Näheres zum System der assoziierten Arbeit regelte das „Gesetz über die assoziierte Arbeit“ vom 25.11.1976, das mit seinen 671 Artikeln viele Detailbestimmungen beinhaltete. Nach der Verfassung von 1974 und diesem Gesetz waren nicht mehr die Unternehmen sondern die „Grundorganisation der assoziierten Arbeit“ die alleinigen Träger der Selbstverwaltung und ihnen fiel auch das finanzielle Ergebnis ihrer wirtschaftlichen Tätigkeit zu. Unternehmen bzw. Betrieben waren ein Zusammenschluss dieser politisch und finanziell autonomen Grundorganisationen. Ziel dieser Konzeption der Organisation der Arbeit war es auch den Einfluss der Manager und Technokraten in den Gremien der Selbstverwaltung der assoziierten Arbeit zurückzudrängen. Es wurde auch ein eigener Gerichtszweig für diese Form der Selbstverwaltung geschaffen. Die Gründung von Grundorganisationen der assoziierten Arbeit durch Arbeiterinnen und Arbeiter war grundsätzlich frei, so lange sie nicht den Interessen des politischen und wirtschaftlichen Systems zuwider lief. Tatsächlich führte die Neuorganisation der Selbstverwaltung der assoziierten Arbeit zu einer Atomisierung und Bürokratisierung des wirtschaftlichen Systems. Es war anfällig für Korruption und arbeitete insgesamt unwirtschaftlich.
Anfang 1990 führte der Widerspruch zwischen dem weit ausgebauten staatlichem Föderalismus und dem Zentralismus aufgrund der Einparteienherrschaft zum Zerfall des BdKJ und zu unterschiedlichen Entwicklungen in den jugoslawischen Republiken. In den westlich geprägten Republiken Slowenien und Kroatien wurden bereits Anfang 1990 anstelle des Einparteiensystems das Mehrparteiensystem eingeführt und die ersten freien Wahlen brachten dort einen Sieg für die antikommunistischen Kräfte. Infolgedessen wurde in diesen Republiken die Marktwirtschaft eingeführt und der Ruf nach noch mehr Autonomie vom jugoslawischen Bundesstaat laut. In Serbien und Montenegro wurden die erste Mehrparteienwahlen von den sozialistischen Nachfolgeparteien des BdKJ gewonnen, die für eine Stärkung des jugoslawischen Bundesstaates auf Kosten der bisherigen Autonomie der jugoslawischen Republiken eintraten und an einer bedingten Planwirtschaft festhalten wollten.

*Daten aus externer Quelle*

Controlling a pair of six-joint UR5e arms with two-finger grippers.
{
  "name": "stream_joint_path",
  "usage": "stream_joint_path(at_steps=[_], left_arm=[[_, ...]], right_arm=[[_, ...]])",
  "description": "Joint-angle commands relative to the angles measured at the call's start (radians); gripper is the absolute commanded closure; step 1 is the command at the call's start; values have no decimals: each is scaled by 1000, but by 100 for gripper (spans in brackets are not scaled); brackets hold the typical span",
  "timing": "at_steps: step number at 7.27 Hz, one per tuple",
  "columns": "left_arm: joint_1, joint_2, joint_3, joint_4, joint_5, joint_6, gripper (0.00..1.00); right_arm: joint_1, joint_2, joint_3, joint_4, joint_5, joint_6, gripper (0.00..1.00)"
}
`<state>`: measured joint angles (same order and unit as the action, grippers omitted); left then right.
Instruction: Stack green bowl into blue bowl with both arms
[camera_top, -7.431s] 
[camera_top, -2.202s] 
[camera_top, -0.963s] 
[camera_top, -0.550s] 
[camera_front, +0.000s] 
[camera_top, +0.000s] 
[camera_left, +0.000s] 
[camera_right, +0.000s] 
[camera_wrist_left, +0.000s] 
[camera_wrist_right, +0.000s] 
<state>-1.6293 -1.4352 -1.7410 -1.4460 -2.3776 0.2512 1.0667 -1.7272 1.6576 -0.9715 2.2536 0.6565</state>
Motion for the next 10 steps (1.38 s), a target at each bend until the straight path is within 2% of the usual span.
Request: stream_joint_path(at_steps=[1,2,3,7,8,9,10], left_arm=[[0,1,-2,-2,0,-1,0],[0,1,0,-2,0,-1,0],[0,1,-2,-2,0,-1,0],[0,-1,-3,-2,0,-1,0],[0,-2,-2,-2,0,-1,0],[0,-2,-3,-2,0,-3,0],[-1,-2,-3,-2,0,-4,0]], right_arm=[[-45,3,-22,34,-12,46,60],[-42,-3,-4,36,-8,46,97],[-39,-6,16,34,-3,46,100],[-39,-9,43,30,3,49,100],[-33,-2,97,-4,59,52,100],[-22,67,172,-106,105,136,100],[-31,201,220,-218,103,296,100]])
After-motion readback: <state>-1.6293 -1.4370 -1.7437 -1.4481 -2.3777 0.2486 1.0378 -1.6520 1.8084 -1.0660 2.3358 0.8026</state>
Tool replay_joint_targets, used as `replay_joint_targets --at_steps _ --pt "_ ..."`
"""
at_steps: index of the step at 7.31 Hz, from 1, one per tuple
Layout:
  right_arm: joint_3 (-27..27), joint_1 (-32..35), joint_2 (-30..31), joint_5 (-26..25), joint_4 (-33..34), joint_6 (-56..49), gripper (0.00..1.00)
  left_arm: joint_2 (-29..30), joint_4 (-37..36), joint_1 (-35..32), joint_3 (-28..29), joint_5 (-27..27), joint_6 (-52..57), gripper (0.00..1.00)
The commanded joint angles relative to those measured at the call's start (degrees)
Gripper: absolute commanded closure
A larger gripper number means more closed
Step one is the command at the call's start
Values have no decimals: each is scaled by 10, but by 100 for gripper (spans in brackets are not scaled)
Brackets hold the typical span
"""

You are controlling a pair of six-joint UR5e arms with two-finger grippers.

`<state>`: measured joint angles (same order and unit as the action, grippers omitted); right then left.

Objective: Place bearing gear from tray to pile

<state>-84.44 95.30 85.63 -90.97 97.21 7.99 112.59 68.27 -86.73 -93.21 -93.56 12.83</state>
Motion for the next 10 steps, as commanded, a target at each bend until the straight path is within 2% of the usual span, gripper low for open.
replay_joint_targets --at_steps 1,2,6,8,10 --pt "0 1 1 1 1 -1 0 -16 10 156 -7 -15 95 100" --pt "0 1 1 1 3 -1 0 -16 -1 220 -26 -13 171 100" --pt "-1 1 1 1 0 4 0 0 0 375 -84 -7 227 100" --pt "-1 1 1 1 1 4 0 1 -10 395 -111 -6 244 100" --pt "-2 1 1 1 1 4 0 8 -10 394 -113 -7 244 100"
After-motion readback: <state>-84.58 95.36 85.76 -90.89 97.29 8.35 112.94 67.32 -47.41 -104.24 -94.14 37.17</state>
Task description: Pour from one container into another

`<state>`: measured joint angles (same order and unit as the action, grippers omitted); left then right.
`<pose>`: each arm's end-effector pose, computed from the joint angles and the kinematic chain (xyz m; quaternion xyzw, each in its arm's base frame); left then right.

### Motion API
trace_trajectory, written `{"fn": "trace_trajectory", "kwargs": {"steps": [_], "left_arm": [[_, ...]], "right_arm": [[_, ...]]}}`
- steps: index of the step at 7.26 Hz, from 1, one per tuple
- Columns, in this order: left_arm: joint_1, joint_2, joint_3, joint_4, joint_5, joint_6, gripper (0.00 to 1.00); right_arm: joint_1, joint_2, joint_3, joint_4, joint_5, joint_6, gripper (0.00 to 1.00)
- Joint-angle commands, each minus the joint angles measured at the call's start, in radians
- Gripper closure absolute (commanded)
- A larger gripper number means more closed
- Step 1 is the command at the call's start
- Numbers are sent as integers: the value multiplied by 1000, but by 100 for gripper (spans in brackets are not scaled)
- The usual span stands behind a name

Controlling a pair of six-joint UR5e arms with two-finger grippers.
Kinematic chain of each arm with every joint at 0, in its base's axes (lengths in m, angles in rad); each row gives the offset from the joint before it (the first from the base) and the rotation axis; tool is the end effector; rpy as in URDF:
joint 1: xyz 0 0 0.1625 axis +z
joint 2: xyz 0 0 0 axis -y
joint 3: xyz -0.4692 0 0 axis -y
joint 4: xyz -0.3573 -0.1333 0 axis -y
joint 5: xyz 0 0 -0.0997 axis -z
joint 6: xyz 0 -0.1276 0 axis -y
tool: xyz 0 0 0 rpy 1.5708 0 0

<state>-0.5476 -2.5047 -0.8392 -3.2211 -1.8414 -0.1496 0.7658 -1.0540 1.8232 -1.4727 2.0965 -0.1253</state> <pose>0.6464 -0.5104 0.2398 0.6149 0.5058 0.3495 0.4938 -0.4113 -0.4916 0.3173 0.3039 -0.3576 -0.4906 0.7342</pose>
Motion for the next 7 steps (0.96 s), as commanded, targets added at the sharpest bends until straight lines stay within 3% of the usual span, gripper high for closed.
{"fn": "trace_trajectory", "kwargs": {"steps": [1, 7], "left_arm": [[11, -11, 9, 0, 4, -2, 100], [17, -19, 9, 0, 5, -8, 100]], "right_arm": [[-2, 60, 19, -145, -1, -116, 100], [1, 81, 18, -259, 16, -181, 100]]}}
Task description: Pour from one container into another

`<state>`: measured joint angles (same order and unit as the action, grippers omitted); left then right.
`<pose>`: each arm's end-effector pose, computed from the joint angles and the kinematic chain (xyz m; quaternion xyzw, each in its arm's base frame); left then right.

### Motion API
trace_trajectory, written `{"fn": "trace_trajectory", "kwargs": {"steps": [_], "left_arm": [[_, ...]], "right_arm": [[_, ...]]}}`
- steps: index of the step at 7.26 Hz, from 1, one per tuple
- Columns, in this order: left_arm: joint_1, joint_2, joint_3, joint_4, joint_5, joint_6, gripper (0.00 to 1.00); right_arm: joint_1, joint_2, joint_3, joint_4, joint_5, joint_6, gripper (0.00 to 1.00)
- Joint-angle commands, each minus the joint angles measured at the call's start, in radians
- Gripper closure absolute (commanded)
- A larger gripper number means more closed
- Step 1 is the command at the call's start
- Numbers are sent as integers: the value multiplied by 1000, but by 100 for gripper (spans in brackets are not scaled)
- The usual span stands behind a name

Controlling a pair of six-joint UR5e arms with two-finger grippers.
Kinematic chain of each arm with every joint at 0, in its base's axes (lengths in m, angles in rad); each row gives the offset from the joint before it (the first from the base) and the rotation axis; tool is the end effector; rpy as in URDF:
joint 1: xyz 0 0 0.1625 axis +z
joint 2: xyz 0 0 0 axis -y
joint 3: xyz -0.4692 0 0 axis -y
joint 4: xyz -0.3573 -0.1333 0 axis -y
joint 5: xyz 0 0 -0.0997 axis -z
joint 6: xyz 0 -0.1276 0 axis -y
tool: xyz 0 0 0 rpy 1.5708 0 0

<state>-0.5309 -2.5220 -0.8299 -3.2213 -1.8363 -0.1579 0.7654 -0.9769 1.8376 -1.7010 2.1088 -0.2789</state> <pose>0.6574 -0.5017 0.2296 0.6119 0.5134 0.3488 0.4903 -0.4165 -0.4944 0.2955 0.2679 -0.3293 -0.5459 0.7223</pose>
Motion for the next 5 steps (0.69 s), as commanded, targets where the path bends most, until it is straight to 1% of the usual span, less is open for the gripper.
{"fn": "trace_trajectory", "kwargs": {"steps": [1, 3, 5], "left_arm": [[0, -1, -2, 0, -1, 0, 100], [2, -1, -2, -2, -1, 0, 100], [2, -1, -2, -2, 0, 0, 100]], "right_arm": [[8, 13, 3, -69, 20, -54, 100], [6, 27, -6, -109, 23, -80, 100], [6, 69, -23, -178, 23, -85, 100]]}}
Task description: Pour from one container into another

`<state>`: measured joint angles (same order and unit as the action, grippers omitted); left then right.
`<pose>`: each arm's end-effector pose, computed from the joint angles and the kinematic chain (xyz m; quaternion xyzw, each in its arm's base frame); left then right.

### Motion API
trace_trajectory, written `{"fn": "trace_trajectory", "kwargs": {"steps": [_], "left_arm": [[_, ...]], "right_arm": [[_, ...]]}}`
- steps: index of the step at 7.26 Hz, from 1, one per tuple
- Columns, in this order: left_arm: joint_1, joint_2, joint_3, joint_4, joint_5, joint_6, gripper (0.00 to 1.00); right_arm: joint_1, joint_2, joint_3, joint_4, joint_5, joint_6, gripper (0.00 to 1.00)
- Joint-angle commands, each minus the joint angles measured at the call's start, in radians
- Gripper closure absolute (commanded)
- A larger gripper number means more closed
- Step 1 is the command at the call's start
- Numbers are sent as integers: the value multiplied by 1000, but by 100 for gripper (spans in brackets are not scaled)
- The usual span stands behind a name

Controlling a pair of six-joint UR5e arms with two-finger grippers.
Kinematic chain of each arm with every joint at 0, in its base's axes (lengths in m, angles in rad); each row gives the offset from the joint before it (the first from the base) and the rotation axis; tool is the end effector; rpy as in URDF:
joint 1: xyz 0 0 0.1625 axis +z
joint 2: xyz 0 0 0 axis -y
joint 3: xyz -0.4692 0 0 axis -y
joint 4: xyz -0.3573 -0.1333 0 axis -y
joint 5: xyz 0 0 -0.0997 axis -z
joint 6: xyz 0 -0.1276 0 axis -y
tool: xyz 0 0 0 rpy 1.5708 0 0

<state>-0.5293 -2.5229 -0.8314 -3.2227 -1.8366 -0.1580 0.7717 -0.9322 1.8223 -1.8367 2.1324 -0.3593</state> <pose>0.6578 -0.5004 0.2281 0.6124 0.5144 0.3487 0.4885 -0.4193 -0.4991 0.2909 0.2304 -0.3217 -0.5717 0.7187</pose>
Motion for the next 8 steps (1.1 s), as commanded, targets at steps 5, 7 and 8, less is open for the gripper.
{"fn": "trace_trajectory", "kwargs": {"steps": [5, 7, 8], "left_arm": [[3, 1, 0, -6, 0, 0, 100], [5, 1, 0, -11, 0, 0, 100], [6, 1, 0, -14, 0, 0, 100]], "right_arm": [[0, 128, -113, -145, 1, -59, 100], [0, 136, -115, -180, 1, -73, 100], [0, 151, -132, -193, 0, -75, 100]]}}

Das auf Basis der Verfassung von 1974 geschaffene staatliche und gesellschaftliche System konnte letztendlich die grundlegenden Probleme der Nationen und Nationalitäten nicht lösen. Die weitere Dezentralisierung der staatlichen Ebenen stand zunehmend in einem unauflösbaren Spannungsverhältnis mit der Einparteienherrschaft in der SFRJ und den Sozialistischen Republiken. Überlagert wurde dieses Spannungsverhältnis von einem wirtschaftlichen Auseinanderdriften der Sozialistischen Republiken und Sozialistisch Autonomen Gebietskörperschaften. Diese mündeten dann auch in ein politisches und ideologisches Auseinanderdriften, das 1990 zunächst mit umfangreichen Änderungen der Verfassung von 1974 aufgefangen werden sollte. Mit dieser Änderung der Verfassung am 08.08.1990 wurden die Einparteienherrschaft durch den Bund der Kommunisten beendet, das sozialistische Selbstverwaltungssystem der assoziierten Arbeit abgeschafft und marktwirtschaftliche Strukturen eingeführt. Diese Verfassungsänderungen bzw. der Systemwechsel konnten den Zerfall der SFRJ im Jahre 1991 allerdings nicht mehr aufhalten.